Not for the first time, Giedroyc makes me snort with laughter. Interviewers have often said that talking to her feels like talking to a friend, but in my case – full disclosure – it genuinely is: she was in the year above me at school in Oxford, and (she having taken a gap year) my peer on the same university course.
In Cambridge she joined the Footlights, where she met her lifelong collaborator, Sue Perkins. The pair spent their 20s on the comedy circuit, before landing a gig as the presenters of Channel 4’s daytime show Light Lunch. It lasted a couple of years, after which Giedroyc stepped back from showbusiness to raise a family (she and her husband, Ben, a television director, have two daughters aged 19 and 17). But in 2010 Giedroyc and Perkins were approached to host a new BBC baking competition.
“The job was like a gift but we didn’t think so at the time,” she says. “I remember phoning Sue regularly saying, ‘Don’t panic, no one’s going to see the show, there won’t be another series’, because we thought ‘Hang on, once we were cutting-edge performers at Frome Arts Centre with things to say about the world, and now we’re in a tent discussing cakes.’”
Giedroyc’s predictions were completely off – the show exploded in popularity (in 2015 and 2016, its last two years on BBC One, it was the most-watched programme on British television) and turned its presenters into household names.
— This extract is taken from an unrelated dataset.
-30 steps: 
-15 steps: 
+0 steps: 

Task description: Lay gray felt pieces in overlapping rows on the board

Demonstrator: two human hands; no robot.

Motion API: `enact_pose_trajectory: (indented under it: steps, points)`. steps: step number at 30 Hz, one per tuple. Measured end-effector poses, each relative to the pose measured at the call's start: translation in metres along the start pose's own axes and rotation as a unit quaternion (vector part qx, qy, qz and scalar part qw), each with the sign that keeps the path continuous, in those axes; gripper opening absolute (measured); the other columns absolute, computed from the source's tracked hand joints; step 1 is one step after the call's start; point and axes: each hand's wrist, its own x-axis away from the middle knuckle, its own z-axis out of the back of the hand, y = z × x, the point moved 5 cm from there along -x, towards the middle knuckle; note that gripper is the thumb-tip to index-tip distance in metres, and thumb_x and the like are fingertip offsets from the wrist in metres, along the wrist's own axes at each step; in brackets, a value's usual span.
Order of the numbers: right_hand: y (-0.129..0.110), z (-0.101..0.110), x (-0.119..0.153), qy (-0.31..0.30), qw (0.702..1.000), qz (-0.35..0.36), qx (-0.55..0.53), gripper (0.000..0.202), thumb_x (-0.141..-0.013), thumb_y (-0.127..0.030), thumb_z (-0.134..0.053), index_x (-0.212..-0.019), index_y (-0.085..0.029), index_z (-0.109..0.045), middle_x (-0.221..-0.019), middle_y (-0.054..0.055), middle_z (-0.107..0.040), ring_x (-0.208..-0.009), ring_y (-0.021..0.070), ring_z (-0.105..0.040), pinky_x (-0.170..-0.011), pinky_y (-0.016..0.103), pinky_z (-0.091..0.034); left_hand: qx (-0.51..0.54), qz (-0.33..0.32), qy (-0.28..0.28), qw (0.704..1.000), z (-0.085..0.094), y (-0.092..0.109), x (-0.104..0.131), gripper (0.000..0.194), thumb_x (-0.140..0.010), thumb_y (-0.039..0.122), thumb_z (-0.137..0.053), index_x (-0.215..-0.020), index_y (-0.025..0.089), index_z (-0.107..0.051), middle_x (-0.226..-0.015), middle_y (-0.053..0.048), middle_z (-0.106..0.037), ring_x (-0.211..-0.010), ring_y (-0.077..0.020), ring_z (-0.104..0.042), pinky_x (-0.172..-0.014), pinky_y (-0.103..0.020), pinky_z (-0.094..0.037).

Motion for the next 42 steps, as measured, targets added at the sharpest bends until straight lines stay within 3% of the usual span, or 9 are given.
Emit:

But in 2017 the show defected to Channel 4 and Giedroyc, Perkins and judge Mary Berry all quit out of loyalty to the BBC. The BBC rewarded them with numerous shows, but none has ever hitched her star again to such a phenomenon. Does Giedroyc regret leaving?
“We’d start filming the show in April, so I’d be lying if I didn’t say [at that time of year] I have a fleeting feeling of ‘Ah, I wish I were in the tent.’ But I hope we set a good tone. In series one we fought for the show to be kind and without that it wouldn’t be what it is today. But I don’t want to overinflate what we did – the show is bigger than us and if it has interesting, strong bakers it will always be great.”
She and Perkins (with whom she hopes to tour next year) are still close to Berry, 86, once inviting her to join them clubbing in Ibiza. “We thought it would be really funny. She was slightly crisp with us. She said, ‘I’ve already done that.’” It turned out Berry and her family had all visited Pacha nightclub. “I thought maybe they’d been for afternoon tea, but it turned out they’d arrived about 1am. But then Mary’s properly old-school. During Bake Off, she was always going to bed later than me. She’s got real party grit.”